In de eerste plaats leren we dat gave en opgave een eenheid vormen in het christenleven. Terwijl we de vorige keer aandacht vroegen voor godsvrucht als gave van de Heilige Geest, leggen we er nu de nadruk op dat gelovigen via de termen oefening en strijd worden ingeschakeld en daarom volledig verantwoordelijk zijn. De eerste Timotheüsbrief geeft aan dat de kracht voor oefening en strijd niet ligt in onze eigen mogelijkheden, maar in de doorwerking van de gezonde leer van Christus, de Zaligmaker en Middelaar. Tegelijk blijft de opwekking tot een levensstijl van godsvrucht voluit staan. In de rest van het Nieuwe Testament ligt dit overigens niet anders: terwijl de opgave rust in de gave, brengt de gave de opgave mee. Op deze manier staat de roeping tot godsvrucht in het teken van de dankbaarheid die je als christen verschuldigd bent voor Gods verlossing. Het tweede leerpunt is dat met name ambtsdragers geroepen zijn om een leven van godsvrucht te leiden.
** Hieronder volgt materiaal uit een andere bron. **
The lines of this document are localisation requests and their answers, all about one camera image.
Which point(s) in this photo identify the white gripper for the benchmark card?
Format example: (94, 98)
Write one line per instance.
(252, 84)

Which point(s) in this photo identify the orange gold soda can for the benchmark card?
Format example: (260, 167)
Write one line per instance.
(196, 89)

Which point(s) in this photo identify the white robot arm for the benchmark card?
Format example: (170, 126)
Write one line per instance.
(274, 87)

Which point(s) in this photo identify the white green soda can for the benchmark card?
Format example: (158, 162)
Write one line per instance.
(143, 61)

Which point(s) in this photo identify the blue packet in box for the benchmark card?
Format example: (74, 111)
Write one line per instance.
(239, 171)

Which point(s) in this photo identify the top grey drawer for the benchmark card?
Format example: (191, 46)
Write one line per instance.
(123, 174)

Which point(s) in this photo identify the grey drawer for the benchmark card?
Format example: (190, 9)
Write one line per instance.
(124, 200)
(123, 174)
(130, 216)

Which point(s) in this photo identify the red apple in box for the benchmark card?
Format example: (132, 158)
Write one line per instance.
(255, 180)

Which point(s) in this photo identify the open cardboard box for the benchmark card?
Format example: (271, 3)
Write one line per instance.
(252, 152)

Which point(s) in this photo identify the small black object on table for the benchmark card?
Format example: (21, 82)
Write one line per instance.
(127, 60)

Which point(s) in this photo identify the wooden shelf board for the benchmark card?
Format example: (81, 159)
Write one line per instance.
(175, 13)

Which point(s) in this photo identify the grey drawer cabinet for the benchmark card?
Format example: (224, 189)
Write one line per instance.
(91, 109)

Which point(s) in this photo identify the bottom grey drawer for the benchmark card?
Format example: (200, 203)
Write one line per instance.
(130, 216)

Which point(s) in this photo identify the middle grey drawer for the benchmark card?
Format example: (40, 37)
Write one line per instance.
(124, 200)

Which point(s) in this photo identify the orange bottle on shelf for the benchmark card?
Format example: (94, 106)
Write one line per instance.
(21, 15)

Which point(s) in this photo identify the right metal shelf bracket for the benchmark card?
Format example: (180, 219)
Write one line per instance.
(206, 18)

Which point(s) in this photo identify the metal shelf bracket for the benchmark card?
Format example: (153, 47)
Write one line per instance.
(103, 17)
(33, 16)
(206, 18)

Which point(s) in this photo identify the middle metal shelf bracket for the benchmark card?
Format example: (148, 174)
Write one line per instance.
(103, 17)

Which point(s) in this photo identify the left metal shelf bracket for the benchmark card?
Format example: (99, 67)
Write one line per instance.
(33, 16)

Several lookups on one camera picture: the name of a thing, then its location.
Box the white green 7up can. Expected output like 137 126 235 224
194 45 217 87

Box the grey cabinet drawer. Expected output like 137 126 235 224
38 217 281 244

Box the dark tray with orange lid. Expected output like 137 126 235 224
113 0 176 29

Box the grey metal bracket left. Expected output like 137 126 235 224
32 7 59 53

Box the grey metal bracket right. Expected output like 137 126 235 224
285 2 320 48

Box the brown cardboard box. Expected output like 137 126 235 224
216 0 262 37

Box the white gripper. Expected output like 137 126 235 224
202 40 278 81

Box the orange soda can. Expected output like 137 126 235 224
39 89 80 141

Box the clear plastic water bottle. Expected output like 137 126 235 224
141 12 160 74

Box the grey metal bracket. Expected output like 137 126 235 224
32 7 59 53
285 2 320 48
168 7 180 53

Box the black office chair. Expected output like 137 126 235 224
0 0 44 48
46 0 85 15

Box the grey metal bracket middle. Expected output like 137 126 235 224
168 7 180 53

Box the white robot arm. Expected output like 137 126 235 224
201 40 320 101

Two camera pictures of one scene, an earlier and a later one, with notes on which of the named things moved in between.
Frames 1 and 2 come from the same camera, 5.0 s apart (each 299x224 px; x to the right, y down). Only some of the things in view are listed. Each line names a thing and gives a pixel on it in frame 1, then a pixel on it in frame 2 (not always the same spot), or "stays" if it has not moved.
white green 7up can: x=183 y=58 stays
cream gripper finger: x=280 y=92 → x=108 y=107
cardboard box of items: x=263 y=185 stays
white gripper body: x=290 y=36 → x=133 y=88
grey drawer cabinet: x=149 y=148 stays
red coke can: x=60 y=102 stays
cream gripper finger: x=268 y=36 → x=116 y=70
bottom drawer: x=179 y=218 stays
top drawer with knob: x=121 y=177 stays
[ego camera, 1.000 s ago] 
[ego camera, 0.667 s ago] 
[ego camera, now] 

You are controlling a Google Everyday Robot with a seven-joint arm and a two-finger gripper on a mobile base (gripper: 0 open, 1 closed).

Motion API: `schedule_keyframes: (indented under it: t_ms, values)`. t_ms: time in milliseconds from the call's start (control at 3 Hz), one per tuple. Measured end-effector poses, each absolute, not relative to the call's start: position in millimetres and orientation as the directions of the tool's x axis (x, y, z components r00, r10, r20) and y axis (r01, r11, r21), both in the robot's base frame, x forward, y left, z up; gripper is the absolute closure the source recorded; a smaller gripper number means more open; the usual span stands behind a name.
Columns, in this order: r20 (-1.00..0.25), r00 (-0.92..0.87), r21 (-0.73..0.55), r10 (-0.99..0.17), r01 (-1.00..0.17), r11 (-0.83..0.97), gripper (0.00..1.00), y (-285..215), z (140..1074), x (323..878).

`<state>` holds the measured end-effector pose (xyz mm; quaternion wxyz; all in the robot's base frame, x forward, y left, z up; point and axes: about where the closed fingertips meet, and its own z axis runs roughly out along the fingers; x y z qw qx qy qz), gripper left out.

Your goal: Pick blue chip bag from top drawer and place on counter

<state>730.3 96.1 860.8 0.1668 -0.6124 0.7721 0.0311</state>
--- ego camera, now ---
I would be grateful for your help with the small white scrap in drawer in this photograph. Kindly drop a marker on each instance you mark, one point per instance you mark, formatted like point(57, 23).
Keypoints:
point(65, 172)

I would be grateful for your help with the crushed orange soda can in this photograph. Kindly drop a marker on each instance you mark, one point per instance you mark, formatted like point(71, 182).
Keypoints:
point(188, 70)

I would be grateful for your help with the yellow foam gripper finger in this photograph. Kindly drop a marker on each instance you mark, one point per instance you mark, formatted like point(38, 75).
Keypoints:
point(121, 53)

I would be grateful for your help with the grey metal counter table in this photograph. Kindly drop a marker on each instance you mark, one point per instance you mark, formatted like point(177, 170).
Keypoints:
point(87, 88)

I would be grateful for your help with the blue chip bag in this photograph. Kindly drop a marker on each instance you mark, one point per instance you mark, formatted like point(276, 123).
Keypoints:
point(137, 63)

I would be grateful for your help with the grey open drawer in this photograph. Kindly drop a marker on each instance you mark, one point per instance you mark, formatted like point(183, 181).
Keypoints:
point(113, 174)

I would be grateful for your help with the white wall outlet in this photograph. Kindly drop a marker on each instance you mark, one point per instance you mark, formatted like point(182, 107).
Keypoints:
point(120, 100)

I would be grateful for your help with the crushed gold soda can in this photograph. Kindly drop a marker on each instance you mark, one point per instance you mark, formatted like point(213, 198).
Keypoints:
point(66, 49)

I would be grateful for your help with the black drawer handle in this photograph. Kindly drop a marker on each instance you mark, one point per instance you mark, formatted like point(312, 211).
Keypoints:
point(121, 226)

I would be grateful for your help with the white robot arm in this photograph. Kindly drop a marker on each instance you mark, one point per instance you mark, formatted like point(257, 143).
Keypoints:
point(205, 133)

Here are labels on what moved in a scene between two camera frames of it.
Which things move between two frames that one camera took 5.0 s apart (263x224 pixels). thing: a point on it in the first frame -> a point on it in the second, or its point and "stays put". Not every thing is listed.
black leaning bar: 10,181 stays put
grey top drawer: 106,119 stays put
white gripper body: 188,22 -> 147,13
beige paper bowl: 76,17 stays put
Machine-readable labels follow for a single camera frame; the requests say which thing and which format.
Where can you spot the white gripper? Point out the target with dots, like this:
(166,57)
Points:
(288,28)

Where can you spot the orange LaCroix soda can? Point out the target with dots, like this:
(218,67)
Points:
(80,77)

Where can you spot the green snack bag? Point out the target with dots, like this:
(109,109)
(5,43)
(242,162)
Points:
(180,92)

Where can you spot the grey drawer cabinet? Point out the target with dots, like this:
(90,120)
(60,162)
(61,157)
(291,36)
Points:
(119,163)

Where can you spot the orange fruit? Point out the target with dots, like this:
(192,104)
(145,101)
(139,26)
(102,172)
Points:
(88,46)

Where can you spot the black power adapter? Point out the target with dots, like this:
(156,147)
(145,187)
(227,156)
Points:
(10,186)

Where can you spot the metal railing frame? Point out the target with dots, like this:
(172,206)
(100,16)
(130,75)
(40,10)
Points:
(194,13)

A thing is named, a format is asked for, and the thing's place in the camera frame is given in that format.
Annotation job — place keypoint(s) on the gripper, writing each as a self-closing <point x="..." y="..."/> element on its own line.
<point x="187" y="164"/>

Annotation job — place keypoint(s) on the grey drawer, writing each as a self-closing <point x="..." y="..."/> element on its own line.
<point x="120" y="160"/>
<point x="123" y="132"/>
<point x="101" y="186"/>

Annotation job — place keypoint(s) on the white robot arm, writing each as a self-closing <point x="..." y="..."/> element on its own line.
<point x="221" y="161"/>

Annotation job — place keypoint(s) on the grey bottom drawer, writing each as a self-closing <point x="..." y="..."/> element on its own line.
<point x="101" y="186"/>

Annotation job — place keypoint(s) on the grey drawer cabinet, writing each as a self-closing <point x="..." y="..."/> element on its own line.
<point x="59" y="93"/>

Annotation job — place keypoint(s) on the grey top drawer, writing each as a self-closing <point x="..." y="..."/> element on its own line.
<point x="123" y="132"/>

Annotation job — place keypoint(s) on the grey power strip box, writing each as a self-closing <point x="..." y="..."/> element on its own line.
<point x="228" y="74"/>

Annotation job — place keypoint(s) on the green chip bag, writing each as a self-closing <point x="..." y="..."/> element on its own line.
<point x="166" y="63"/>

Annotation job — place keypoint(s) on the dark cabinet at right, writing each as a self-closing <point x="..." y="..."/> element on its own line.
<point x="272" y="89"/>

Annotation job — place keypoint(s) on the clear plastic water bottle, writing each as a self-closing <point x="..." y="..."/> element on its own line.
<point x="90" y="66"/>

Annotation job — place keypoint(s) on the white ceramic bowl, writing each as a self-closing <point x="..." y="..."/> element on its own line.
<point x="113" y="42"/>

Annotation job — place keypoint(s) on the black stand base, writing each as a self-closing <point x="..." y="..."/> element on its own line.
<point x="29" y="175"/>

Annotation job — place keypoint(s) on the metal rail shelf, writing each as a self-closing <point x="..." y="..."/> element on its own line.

Vaak worden bij het werk van leidinggeven aan de gemeente vooral gaven benoemd als communicatie, gevoel voor jong of oud en kennis van de vragen van onze huidige tijd. Deze hebben natuurlijk hun eigen plaats, maar volgens de eerste Timotheüsbrief gaan zorg voor de goede leer én godsvrucht voorop. Juist ambtsdragers dienen de gemeente te bewaren bij de zuivere leer en bij een levensstijl die daarmee in overeenstemming is. Deze concentratie op hoofdzaken zal ook in onze tijd geestelijk nut hebben voor de gemeente.

Totale levenspraktijk

Tot besluit vatten we de artikelen samen. Het woord godsvrucht, dat opvallend vaak voorkomt in de eerste brief aan Timotheüs, wordt gekenmerkt door de notie van eerbied of ontzag voor God. De bron ervan is de gezonde leer van het Evangelie, want daarin ontdekken we wie God is en wat Hij heeft gedaan. Wat blijkt? Onze God is groot en ontzagwekkend. Deze kennis is verbonden met de liefde en brengt daarom tot liefdevolle eerbied en eerbiedige liefde. Terwijl godsvrucht een onmisbare binnenkant heeft van geloof, liefde en zuiverheid, is het uitgestrekt over de totale levenspraktijk. Godsvrucht maakt leven met de Heere een concrete en allesdoortrekkende werkelijkheid. Ze is gave van de Heilige Geest en zo tegelijk dagelijkse roeping.

Opwekking

Enkele jaren geleden verscheen in de Verenigde Staten een boek met de titel The Forgotten Fear: Where Have All the Godfearers Gone? (De vergeten vrees: Waar zijn alle godvrezenden gebleven?). De auteur ervan, de predikant Albert N. Martin, wil met dit boek waarschuwen tegen het verdwijnen van de notie van de godsvreze of godsvrucht. Als de eerbiedige concentratie op de Heere vervaagt of zelfs verdwijnt, heeft dat ongetwijfeld ingrijpende gevolgen voor de totale geestelijke praktijk. In plaats van God zal de mens centraal komen te staan. In plaats van ontzag voor de Heere zullen oppervlakkigheid, lichtzinnigheid en dwaalleer de overhand hebben. Laten we daarom elkaar opwekken om twee belangrijke noties uit de eerste Timotheüsbrief vast te houden. Ten eerste de belijdenis: ‘de godsvrucht is nuttig voor alle dingen’ (4:8). Ten tweede de roeping: ‘oefen uzelf in de godsvrucht’ (4:7). Het is een oefening die alle lichamelijke training ver overtreft. Die bovendien tot Gods eer is en tot heil van de gemeente.